**DESCRIPTION OF THE TASK**: Print only the lines that begin at the line containing "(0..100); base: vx" and end at the last line of the material, both included, without any change.

**DATASET EXTRACT**:
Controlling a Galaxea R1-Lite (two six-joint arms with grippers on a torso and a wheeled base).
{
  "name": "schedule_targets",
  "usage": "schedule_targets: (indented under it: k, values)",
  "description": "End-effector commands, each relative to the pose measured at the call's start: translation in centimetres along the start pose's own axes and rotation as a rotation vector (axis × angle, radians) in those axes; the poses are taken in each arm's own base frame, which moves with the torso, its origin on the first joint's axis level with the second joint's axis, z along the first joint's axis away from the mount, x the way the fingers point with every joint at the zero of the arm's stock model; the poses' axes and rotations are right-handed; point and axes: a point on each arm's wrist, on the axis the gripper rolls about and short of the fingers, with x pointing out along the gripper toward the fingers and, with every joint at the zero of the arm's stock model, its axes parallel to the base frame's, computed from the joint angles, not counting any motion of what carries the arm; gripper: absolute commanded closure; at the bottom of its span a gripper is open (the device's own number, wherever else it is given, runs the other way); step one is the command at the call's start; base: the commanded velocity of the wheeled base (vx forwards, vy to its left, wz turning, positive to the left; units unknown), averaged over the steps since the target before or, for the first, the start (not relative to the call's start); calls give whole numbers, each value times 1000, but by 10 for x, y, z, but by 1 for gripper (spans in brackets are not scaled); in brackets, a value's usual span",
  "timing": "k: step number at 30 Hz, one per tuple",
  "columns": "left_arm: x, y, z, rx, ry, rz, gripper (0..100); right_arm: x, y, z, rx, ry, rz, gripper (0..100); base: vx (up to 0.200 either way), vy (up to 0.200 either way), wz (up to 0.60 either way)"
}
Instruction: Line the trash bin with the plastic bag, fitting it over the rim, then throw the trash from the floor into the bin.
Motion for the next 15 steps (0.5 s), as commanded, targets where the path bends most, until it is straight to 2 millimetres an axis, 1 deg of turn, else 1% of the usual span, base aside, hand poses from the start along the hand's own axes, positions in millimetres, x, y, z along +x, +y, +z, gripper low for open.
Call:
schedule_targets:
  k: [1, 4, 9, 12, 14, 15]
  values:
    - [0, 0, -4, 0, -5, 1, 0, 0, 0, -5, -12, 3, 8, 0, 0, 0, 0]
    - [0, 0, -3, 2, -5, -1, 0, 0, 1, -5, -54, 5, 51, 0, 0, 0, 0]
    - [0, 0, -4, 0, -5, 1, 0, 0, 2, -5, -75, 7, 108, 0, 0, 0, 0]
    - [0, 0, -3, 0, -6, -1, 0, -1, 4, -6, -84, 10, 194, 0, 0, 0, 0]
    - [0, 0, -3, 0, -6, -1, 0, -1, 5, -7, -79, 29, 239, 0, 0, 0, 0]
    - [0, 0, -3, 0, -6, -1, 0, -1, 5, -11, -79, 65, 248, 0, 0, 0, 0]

**YOUR SOLUTION**:
  "columns": "left_arm: x, y, z, rx, ry, rz, gripper (0..100); right_arm: x, y, z, rx, ry, rz, gripper (0..100); base: vx (up to 0.200 either way), vy (up to 0.200 either way), wz (up to 0.60 either way)"
}
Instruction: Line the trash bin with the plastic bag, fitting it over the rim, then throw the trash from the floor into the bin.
Motion for the next 15 steps (0.5 s), as commanded, targets where the path bends most, until it is straight to 2 millimetres an axis, 1 deg of turn, else 1% of the usual span, base aside, hand poses from the start along the hand's own axes, positions in millimetres, x, y, z along +x, +y, +z, gripper low for open.
Call:
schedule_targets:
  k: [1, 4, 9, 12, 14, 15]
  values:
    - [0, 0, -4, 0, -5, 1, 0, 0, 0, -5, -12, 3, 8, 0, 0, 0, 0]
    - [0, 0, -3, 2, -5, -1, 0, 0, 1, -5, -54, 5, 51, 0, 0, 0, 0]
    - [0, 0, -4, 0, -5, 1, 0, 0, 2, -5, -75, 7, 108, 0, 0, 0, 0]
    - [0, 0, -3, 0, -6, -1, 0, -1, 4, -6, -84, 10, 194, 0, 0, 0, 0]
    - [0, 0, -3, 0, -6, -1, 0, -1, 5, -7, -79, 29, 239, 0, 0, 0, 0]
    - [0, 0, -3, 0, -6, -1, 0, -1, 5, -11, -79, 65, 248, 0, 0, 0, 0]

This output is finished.